D. Eastlake, et al [Page 1]
INTERNET-DRAFT RBridges: Clarifications and Corrections
The list of current Internet-Drafts can be accessed at
http://www.ietf.org/1id-abstracts.html
The list of Internet-Draft Shadow Directories can be accessed at
http://www.ietf.org/shadow.html
D. Eastlake, et al [Page 2]
INTERNET-DRAFT RBridges: Clarifications and Corrections
Table of Contents
1. Introduction............................................4
1.1 Terminology and Acronyms...............................4
2. Overloaded and/or Unreachable RBridges..................5
2.1 Distribution Tree Roots................................6
2.2 Overloaded Receipt of TRILL Data Frames................6
2.3 Overloaded Origination of TRILL Data Frames............6
2.3.1 Known Unicast Origination............................7
2.3.2 Multi-Destination Origination........................7
3. Distribution Tree Updates...............................9
4. Nickname Selection.....................................10
5. MTU....................................................12
5.1 MTU PDU Addressing and Processing.....................12
5.2 MTU Values............................................12
6. The CFI / DEI Bit......................................13
7. Graceful Restart.......................................14
8. IANA Considerations....................................15
9. Security Considerations................................15
Normative References......................................16
Informative References....................................16
D. Eastlake, et al [Page 3]
INTERNET-DRAFT RBridges: Clarifications and Corrections
1. Introduction
The IETF TRILL (Transparent Interconnection of Lots of Links)
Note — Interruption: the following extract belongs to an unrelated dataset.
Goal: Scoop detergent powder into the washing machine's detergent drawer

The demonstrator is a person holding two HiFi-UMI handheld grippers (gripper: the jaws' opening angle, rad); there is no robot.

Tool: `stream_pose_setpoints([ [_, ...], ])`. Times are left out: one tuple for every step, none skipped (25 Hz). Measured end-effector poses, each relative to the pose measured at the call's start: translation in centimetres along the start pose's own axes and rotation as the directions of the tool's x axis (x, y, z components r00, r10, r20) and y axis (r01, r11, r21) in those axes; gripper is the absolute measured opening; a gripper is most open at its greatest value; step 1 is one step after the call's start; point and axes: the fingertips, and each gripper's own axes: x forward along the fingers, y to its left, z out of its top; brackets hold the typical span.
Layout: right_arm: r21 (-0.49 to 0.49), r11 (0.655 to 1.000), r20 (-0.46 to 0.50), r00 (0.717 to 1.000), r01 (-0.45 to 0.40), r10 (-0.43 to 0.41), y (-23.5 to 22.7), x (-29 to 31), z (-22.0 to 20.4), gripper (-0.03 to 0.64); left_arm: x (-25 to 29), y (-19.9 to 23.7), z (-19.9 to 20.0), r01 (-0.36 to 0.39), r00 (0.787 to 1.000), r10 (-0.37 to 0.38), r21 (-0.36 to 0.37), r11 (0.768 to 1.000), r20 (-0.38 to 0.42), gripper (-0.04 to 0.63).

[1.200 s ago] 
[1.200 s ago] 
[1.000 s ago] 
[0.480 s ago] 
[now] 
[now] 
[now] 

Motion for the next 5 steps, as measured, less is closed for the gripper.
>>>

standard [RFC6325] provides optimal pair-wise data frame forwarding
without configuration in multi-hop networks with arbitrary topology,
safe forwarding even during periods of temporary loops, and support
for multipathing of both unicast and multicast traffic. TRILL
accomplishes this by using IS-IS (Intermediate System to Intermediate
System) [IS-IS] [RFC1195] [RFC6326] link state routing and
encapsulating traffic using a header that includes a hop count. The
design supports VLANs (Virtual Local Area Networks) and optimization
of the distribution of multi-destination frames based on VLANs and IP
derived multicast groups. Devices that implement TRILL are called
RBridges.
Since the TRILL base protocol [RFC6325] was approved, the active
development of TRILL has revealed corner cases that could use
clarification and a few errors in the original specification document
[RFC6325]. [RFC6327], [RFCXXXX], and [RFCYYYY], provide
clarifications with respect to Adjacency, Appointed Forwarders, and
the TRILL ESADI protocol. This document provide other known
clarifications and corrections and updates [RFC6325].
1.1 Terminology and Acronyms
This document uses the acronyms defined in [RFC6325] and the
following acronyms:
CFI - Canonical Format Indicator
DEI - Drop Eligibility Indicator
OOMF - Overload Originated Multi-destination Frame
The key words "MUST", "MUST NOT", "REQUIRED", "SHALL", "SHALL NOT",
"SHOULD", "SHOULD NOT", "RECOMMENDED", "NOT RECOMMENDED", "MAY", and
"OPTIONAL" in this document are to be interpreted as described in
[RFC2119].
D. Eastlake, et al [Page 4]
INTERNET-DRAFT RBridges: Clarifications and Corrections
2. Overloaded and/or Unreachable RBridges
RBridges may be in overload as indicated by the [IS-IS] overload flag
in their LSPs. This means that either (1) they are incapable of
holding the entire link state database and thus do not have a view on
the entire topology or (2) they have been configured to have the
overload bit on. Although networks should be engineered to avoid
actual link state overload, it might occur if a large campus included
one or more low end RBridges.
It is a common operational practice to set the overload bit in an
[IS-IS] router (such as an RBridge) when performing maintenance on
that router that might affect its ability for correctly forward
frames; this will usually leave the router reachable for maintenance
traffic but through traffic will not normally be routed through it.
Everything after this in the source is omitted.